◆ **To do**:
Work out how many lines of the listing below include the string "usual", and give that number alone.

◆ **Provided information**:
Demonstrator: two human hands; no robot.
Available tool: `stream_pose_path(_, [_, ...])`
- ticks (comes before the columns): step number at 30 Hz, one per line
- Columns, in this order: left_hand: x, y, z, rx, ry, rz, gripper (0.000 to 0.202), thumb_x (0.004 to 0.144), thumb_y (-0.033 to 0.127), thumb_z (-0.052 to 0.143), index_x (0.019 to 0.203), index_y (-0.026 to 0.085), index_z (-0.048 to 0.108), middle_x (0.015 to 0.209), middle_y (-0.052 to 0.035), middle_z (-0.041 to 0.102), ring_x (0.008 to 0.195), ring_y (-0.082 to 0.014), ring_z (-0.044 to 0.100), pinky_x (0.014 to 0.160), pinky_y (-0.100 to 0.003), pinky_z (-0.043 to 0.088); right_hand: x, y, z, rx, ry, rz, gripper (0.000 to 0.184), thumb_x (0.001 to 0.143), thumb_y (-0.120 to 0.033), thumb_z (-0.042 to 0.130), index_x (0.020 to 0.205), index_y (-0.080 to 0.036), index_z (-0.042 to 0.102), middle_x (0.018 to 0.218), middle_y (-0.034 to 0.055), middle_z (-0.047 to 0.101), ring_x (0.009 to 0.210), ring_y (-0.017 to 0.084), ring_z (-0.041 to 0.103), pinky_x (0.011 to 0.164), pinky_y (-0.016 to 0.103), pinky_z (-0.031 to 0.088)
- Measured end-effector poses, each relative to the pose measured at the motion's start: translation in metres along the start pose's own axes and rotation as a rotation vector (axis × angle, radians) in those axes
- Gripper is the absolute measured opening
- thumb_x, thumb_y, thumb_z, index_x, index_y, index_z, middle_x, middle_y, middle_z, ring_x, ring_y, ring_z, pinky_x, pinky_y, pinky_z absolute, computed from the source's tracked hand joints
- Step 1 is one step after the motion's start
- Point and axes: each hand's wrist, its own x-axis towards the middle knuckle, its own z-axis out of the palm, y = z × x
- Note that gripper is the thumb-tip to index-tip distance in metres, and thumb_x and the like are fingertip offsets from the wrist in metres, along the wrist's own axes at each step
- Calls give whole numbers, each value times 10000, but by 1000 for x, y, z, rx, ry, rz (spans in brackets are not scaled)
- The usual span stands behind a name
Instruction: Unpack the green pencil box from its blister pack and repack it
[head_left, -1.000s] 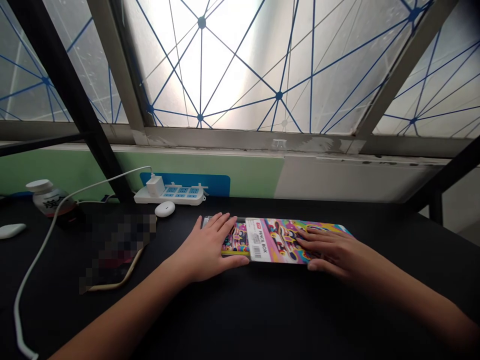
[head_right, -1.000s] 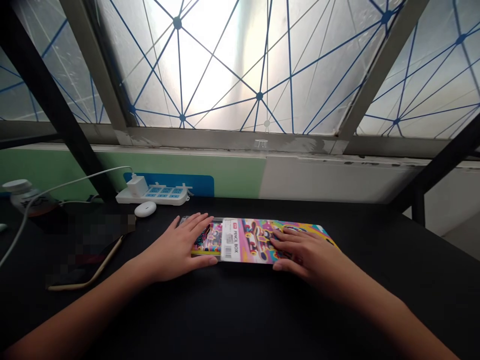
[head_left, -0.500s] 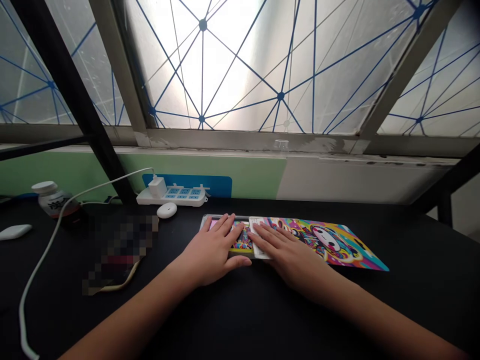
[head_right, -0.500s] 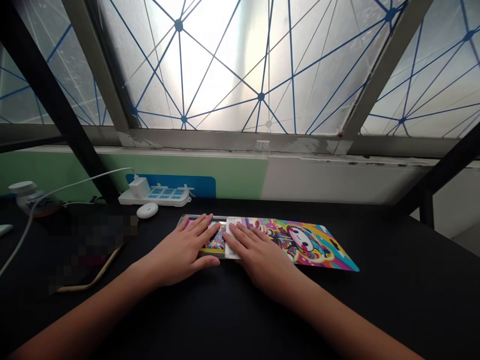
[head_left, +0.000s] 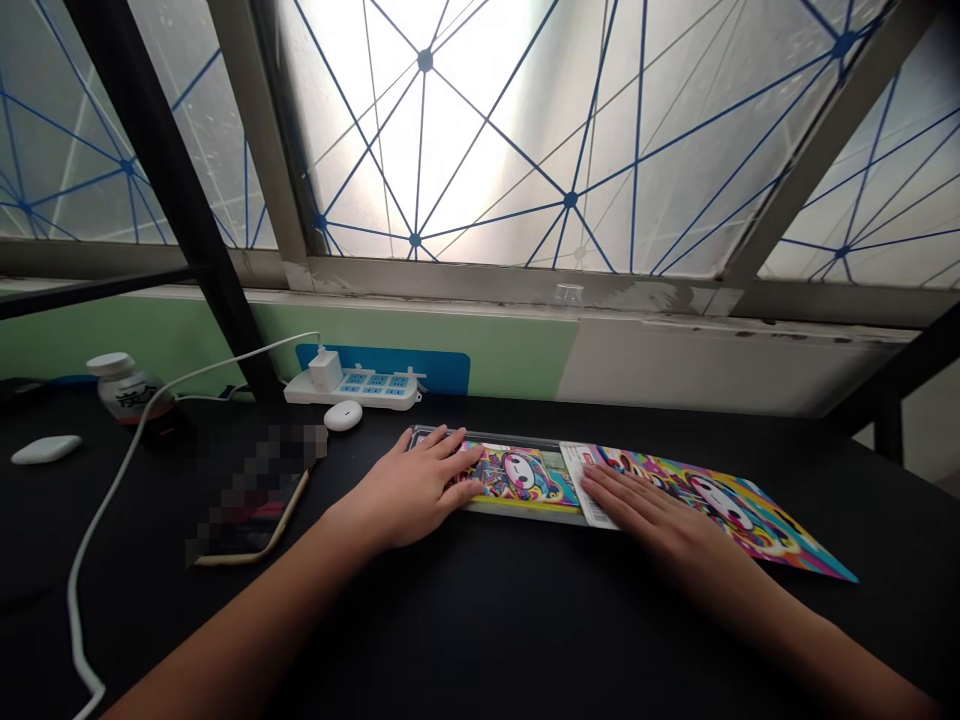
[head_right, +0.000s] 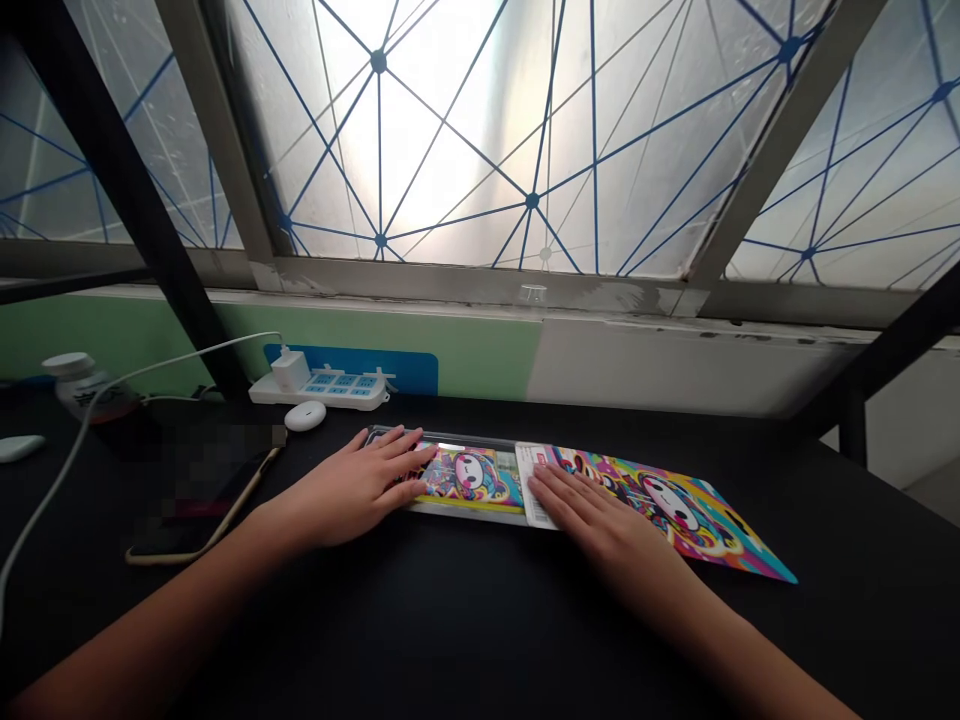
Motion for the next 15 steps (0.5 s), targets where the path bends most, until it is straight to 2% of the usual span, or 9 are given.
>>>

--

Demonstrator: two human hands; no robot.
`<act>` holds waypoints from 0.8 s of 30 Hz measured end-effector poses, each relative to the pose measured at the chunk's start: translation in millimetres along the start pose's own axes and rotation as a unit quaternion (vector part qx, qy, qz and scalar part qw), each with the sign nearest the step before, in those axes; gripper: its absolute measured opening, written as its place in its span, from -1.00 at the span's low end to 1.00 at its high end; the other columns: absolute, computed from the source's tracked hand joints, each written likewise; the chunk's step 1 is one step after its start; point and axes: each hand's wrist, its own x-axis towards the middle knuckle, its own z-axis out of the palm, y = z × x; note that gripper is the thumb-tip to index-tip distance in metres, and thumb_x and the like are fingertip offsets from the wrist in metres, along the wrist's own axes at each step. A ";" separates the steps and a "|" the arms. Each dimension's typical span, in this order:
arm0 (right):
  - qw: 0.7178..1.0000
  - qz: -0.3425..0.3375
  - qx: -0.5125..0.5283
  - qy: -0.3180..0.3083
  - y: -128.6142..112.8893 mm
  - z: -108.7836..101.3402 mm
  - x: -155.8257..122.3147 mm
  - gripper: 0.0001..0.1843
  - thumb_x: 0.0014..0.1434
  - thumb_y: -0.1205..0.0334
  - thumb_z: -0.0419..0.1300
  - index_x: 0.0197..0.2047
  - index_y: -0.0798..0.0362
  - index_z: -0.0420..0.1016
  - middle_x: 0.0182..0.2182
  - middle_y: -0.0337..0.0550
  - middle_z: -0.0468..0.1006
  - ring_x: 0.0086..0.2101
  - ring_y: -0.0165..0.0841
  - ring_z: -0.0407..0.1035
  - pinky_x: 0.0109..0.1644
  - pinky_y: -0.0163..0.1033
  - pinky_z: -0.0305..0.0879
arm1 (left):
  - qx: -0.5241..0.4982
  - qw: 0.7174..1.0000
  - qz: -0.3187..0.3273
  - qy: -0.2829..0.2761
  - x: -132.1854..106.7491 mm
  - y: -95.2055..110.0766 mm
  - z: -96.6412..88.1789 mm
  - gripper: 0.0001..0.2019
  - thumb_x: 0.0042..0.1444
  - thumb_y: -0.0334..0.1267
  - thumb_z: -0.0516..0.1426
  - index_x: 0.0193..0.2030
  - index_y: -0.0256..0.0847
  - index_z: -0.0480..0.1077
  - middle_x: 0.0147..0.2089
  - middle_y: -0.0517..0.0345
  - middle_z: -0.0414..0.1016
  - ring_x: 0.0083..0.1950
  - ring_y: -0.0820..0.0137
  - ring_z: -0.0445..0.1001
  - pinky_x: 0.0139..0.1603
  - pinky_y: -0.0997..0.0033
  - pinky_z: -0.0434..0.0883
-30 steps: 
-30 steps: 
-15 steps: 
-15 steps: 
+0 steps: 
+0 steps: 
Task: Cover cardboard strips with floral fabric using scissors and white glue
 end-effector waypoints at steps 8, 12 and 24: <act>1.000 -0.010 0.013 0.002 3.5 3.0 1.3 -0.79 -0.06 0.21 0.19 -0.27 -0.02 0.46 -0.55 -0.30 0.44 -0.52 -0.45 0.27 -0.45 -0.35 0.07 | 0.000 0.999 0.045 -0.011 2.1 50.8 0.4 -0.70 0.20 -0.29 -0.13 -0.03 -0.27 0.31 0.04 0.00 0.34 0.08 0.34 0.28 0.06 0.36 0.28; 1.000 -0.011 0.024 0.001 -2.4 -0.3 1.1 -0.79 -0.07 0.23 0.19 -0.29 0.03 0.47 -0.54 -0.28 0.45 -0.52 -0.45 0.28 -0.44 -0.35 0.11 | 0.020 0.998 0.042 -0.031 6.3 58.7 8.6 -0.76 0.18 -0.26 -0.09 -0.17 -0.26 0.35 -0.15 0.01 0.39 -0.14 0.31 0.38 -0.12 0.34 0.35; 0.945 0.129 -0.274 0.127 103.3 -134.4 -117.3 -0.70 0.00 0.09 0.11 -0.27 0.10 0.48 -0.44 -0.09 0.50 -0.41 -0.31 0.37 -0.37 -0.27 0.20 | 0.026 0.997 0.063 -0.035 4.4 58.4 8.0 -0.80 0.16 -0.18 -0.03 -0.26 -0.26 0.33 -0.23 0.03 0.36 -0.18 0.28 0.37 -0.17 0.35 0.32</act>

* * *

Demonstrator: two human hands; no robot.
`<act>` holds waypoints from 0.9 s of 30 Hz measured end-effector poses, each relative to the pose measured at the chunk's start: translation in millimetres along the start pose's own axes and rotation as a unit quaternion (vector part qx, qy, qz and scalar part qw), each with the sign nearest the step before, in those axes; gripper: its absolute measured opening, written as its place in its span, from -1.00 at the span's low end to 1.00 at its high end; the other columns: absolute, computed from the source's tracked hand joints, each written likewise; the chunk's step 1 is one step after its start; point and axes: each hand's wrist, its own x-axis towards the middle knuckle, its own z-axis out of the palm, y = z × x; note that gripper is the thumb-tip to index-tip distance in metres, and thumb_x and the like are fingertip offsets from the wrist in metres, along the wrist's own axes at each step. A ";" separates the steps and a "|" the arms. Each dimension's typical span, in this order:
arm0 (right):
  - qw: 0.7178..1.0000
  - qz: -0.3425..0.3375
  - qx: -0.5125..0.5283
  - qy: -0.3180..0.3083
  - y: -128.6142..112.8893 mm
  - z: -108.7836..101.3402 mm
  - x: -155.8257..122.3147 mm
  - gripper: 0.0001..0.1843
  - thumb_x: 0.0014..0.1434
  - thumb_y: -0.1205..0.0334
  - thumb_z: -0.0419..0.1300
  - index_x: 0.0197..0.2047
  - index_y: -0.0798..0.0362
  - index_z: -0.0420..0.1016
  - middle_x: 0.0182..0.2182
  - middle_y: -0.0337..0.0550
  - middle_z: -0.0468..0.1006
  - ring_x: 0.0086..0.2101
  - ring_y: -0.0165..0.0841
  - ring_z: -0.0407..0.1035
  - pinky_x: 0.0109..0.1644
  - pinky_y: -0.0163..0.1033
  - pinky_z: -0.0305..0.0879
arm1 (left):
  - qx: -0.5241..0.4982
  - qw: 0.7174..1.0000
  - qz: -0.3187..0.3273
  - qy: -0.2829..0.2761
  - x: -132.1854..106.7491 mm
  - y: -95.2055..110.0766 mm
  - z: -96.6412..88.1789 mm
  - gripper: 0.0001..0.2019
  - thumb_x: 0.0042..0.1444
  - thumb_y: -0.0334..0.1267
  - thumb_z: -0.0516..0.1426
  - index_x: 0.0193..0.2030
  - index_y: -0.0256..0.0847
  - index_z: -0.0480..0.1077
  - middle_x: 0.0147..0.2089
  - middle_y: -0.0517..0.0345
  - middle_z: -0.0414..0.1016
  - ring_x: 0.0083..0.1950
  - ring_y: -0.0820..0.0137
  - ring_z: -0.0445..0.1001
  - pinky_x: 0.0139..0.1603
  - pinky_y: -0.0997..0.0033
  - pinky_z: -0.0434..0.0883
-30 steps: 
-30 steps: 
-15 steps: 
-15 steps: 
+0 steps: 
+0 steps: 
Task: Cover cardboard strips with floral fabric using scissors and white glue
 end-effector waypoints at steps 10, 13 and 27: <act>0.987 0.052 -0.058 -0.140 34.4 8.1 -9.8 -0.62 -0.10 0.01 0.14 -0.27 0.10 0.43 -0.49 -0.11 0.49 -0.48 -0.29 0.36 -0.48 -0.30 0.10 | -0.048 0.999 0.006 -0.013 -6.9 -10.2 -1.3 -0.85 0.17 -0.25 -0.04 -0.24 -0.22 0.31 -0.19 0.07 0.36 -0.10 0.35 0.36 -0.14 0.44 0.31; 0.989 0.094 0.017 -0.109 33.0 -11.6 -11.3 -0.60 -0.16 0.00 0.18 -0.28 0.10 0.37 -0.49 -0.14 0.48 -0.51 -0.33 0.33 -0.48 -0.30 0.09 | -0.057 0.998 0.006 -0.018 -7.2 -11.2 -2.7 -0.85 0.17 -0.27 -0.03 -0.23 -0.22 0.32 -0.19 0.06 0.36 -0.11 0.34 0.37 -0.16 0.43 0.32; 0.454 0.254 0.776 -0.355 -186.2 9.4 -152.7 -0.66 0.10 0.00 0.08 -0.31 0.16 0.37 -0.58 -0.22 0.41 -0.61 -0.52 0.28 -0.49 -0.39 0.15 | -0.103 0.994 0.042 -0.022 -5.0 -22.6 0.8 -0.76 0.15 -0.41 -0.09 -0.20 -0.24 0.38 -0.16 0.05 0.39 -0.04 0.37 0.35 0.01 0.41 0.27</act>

◆ **Answer to this problem**:
2